Threats against journalists
Chay Hofilena is head of Rappler’s investigative desk and is responsible for news operation.
She said the company is willing to question the decision “all the way to the Supreme Court”.
The order to shut down Rappler comes months after Duterte declared, before a joint session of the Philippine Congress, that he wants the ownership of Rappler investigated.
Among other investigations, Rappler had been responsible for a story on the citizenship of Duterte’s first foreign affairs secretary. That led to the resignation of Duterte’s top diplomat.
The news website, which launched in 2012, had also published a series of reports putting into question the Duterte administration’s deadly war on drugs.
Since Duterte became president, many of his social media supporters attacked Rappler as “fake news” and threatened violence against its journalists, including Ressa.
Other media organisations also drew the ire of Duterte, including the largest newspaper, Philippine Daily Inquirer, and the largest television network, ABS-CBN.
Owners of the Philippine Daily Inquirer were later forced to sell ownership of the company to an ally and political financier of Duterte, billionaire businessman Ramon Ang.
Duterte has also continued to threaten ABS-CBN, vowing to block the renewal of its franchise. In December, he said he would be willing to forgive the news channel if it supports his administration’s push for constitutional change and shift to a federal form of government.
In a statement on Monday, the National Union of Journalists of the Philippines (NUJP) expressed “outrage” over the government’s decision against Rappler.
“We call on all Filipino journalists to unite and resist every and all attempts to silence us,” NUJP said, adding that it declares its “full support” to media outfits the state “has threatened and may threaten to shut down”.
The Foreign Correspondents Association of the Philippines has also denounced the government’s decision, saying it is “tantamount to killing the online news site.
“The decision … sends a chilling effect to media organisations in the country,” it said.
“Journalists must be able to work independently in an environment free from intimidation and harassment. An assault against journalists is an assault against democracy.”

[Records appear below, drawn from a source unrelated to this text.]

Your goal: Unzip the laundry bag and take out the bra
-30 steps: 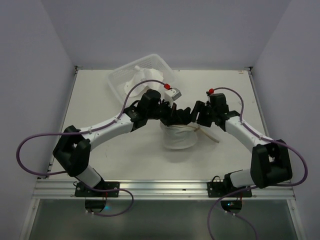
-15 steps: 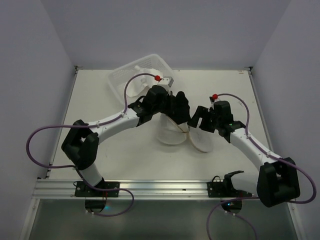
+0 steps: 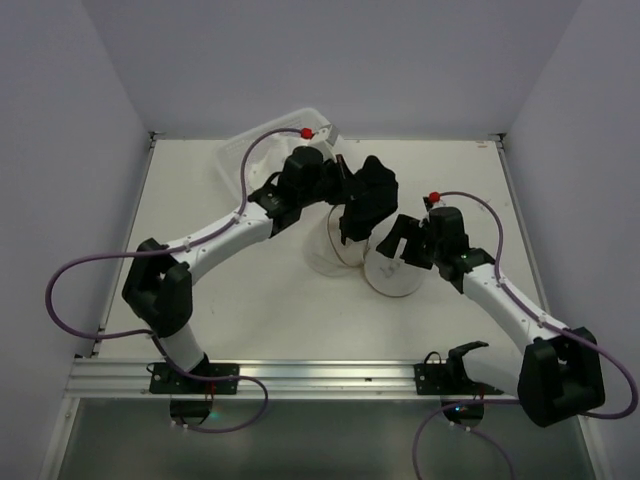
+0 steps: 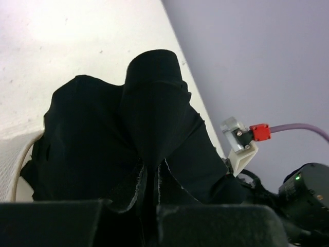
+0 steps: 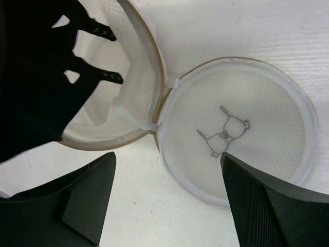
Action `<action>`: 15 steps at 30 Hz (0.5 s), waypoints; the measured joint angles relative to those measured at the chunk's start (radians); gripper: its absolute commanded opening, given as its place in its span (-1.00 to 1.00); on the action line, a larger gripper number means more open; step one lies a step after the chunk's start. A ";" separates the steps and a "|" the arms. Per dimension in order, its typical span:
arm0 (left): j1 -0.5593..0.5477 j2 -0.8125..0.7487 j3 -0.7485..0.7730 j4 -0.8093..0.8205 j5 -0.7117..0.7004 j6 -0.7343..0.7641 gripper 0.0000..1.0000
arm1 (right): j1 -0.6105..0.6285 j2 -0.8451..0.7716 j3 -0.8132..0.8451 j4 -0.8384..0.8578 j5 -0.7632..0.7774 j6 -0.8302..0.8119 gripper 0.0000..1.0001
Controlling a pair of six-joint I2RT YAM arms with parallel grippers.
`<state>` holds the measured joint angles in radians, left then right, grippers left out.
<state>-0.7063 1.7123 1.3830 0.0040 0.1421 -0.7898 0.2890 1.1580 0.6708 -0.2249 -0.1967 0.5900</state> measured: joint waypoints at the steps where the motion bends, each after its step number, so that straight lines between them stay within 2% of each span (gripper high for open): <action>1: 0.008 -0.002 0.026 -0.011 0.017 0.001 -1.00 | 0.000 -0.020 0.000 -0.002 0.010 0.001 0.71; 9: 0.100 -0.090 0.186 -0.057 0.162 0.054 -1.00 | 0.000 -0.143 0.042 -0.039 0.071 0.004 0.75; 15: 0.192 -0.156 0.358 -0.154 0.118 0.158 -1.00 | 0.000 -0.159 0.083 -0.058 0.070 0.001 0.79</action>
<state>-0.5148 1.5562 1.7409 -0.1505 0.2600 -0.6319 0.2890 0.9993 0.7540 -0.2825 -0.1265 0.5907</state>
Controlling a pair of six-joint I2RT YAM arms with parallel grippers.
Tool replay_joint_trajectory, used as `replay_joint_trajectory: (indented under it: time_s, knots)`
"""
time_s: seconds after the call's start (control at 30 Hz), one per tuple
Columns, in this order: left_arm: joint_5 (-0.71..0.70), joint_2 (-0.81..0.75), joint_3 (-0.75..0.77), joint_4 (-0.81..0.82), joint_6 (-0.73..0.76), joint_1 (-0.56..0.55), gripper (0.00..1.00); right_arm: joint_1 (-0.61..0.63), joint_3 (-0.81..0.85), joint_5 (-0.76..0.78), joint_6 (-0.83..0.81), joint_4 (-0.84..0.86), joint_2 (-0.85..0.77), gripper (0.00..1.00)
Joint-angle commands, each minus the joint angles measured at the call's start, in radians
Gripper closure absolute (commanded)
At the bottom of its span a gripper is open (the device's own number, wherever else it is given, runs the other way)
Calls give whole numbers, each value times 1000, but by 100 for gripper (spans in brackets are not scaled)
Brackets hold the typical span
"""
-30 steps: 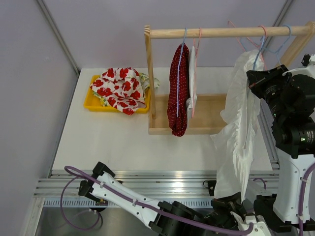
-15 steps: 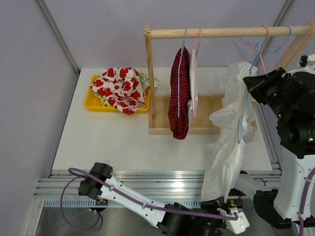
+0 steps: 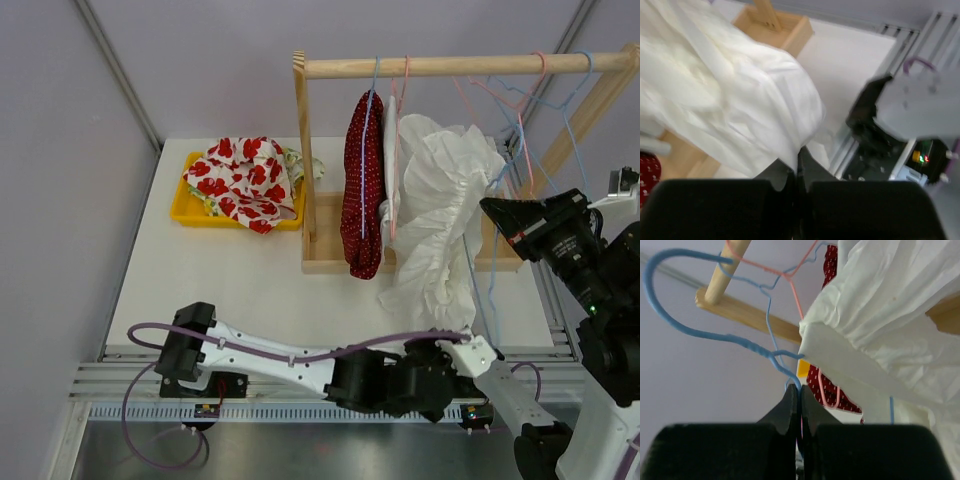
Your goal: Remove the skirt from the hanger
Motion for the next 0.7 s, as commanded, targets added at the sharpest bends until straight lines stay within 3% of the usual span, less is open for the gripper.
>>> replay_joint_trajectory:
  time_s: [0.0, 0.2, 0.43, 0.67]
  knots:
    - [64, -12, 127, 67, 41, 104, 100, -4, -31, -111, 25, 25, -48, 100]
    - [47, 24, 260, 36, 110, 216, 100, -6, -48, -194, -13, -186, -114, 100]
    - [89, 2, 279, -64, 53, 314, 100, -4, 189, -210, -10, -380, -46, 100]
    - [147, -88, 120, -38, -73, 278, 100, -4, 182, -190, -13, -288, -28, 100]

Three of the four members who participated in the SEC decision were appointed by Duterte’s predecessor, Benigno Aquino. Only one is a Duterte appointee.
“The moves by the Philippines authorities to shut down Rappler is an alarming attempt to silence independent journalism,” said Amnesty International’s director of Southeast Asia and the Pacific.
“This is a politically motivated decision, pure and simple, and just the latest attempt to go after anyone who dares to criticise the government.
“Rappler has been fearless in holding those in power to account, including by consistently criticising the government’s murderous ‘war on drugs’. It has faced persistent harassment by government supporters and even the president himself.”
In a press conference, Duterte spokesman Harry Roque denied the decision was an attack on press freedom, saying the issue is about “the compliance of 100 percent Filipino ownership and management of mass media”.
Ana Santos, a Manila-based journalist whose work has been published on Rappler, however, said the decision shows a “2018 version” of martial law, which was declared by Ferdinand Marcos, former president, in 1972.
“Perhaps having learned from the playbook of old dictators, President Duterte is resorting to other means to clamp down on press freedom,” she told Al Jazeera.
“What the administration didn’t quite figure out is that Rappler is a purely online news outlet. You can’t shut down the internet.”
Human Rights Watch joined calls for the agency to reverse its decision, saying: “If Duterte succeeds in silencing Rappler, it will have a profound chilling effect on Philippine media freedom, encouraging self-censorship by reporters and media outlets fearful of government reprisals for critical reporting at a time when the watchdog role of a free press is more urgently needed than ever.”